#### [WHAT THE TASK ASKS]
Which of the lines below holds the string "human"? Copy every line that does.

*** EXERCISE MATERIALS

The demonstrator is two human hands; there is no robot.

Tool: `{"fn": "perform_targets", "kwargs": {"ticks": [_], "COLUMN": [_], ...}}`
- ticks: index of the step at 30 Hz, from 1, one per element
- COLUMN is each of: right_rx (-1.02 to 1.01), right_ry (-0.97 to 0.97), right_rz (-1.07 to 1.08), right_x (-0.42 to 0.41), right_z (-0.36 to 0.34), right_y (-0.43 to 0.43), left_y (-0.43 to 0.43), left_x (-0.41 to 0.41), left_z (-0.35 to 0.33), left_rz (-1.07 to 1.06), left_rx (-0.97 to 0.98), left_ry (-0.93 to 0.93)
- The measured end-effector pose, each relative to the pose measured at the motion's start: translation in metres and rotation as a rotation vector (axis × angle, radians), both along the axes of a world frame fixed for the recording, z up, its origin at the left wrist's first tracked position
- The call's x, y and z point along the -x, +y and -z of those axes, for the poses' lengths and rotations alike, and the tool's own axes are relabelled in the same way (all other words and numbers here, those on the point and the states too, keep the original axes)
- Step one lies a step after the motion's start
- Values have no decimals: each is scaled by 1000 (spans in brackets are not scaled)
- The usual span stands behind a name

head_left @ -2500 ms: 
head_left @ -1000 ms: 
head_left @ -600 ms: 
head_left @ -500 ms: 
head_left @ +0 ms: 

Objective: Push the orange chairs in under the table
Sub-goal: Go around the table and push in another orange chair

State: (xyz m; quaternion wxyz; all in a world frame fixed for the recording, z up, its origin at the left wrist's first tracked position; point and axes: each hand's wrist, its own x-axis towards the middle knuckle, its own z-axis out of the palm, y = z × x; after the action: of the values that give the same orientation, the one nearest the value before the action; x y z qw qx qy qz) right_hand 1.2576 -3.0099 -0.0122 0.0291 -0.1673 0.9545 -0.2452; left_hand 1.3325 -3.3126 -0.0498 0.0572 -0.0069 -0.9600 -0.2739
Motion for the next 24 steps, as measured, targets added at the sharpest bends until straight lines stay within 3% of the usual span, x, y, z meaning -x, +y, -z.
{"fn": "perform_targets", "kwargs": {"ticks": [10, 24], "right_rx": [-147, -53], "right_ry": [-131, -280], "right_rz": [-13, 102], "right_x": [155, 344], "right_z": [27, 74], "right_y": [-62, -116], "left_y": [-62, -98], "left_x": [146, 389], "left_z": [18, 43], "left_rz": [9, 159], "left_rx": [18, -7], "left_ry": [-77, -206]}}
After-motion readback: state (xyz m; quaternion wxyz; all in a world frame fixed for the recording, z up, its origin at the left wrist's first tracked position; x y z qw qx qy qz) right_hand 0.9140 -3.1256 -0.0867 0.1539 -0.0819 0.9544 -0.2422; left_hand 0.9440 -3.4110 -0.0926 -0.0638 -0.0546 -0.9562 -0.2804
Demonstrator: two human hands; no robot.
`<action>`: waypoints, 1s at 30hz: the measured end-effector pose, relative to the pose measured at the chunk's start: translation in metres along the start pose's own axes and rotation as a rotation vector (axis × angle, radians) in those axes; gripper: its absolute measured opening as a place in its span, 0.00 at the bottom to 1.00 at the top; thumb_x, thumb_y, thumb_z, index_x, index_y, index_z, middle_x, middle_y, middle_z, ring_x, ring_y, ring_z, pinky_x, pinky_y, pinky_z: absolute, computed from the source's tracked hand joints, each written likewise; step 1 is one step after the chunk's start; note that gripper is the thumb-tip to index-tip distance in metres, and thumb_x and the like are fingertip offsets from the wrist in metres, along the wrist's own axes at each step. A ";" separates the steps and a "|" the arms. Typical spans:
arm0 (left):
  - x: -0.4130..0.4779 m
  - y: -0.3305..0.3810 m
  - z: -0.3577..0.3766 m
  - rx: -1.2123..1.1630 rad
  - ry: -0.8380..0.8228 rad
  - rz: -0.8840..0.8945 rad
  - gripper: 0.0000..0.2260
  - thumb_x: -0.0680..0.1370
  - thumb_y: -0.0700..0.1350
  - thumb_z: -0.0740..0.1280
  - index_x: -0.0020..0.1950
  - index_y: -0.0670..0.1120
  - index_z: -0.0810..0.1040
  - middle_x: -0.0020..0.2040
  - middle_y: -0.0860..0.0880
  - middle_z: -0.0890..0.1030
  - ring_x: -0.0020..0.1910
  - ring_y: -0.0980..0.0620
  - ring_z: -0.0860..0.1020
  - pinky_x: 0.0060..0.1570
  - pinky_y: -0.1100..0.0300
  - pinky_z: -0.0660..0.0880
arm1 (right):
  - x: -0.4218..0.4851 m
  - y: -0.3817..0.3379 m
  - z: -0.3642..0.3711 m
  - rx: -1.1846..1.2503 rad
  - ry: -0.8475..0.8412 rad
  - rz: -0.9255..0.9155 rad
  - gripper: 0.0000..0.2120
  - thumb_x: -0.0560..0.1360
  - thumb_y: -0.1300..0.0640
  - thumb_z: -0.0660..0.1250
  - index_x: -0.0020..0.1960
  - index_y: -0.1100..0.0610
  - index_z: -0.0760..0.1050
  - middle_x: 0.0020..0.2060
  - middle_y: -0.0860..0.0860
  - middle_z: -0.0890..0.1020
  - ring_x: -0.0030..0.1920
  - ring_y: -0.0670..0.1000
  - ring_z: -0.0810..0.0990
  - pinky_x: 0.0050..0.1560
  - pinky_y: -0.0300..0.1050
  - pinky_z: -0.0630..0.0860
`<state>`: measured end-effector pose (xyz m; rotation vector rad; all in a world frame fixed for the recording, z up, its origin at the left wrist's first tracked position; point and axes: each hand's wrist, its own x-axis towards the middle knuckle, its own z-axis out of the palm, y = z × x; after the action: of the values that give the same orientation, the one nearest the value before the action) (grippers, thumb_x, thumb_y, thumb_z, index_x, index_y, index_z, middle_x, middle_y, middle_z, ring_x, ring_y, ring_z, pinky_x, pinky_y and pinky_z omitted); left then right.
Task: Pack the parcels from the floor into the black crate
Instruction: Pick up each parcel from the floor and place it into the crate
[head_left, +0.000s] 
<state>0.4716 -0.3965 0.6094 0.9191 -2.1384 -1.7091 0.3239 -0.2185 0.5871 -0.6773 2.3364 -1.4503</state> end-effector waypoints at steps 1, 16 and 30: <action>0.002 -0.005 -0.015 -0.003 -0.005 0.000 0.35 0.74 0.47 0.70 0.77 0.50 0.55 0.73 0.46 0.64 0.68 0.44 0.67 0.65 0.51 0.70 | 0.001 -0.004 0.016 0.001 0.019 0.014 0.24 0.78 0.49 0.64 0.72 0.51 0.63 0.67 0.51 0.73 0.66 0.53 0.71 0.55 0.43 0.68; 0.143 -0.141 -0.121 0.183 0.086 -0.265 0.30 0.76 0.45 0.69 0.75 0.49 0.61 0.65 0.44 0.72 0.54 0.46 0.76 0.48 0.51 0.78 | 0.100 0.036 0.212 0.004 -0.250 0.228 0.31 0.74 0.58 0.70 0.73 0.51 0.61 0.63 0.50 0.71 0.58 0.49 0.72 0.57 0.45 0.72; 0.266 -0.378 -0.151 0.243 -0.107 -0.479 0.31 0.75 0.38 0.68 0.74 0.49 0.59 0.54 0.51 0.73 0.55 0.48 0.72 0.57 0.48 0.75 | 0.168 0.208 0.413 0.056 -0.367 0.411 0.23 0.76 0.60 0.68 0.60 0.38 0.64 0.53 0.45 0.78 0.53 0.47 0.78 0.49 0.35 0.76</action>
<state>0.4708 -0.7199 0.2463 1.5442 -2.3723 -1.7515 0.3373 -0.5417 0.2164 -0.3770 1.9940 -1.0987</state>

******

#### [YOUR SOLUTION]
The demonstrator is two human hands; there is no robot.
Demonstrator: two human hands; no robot.

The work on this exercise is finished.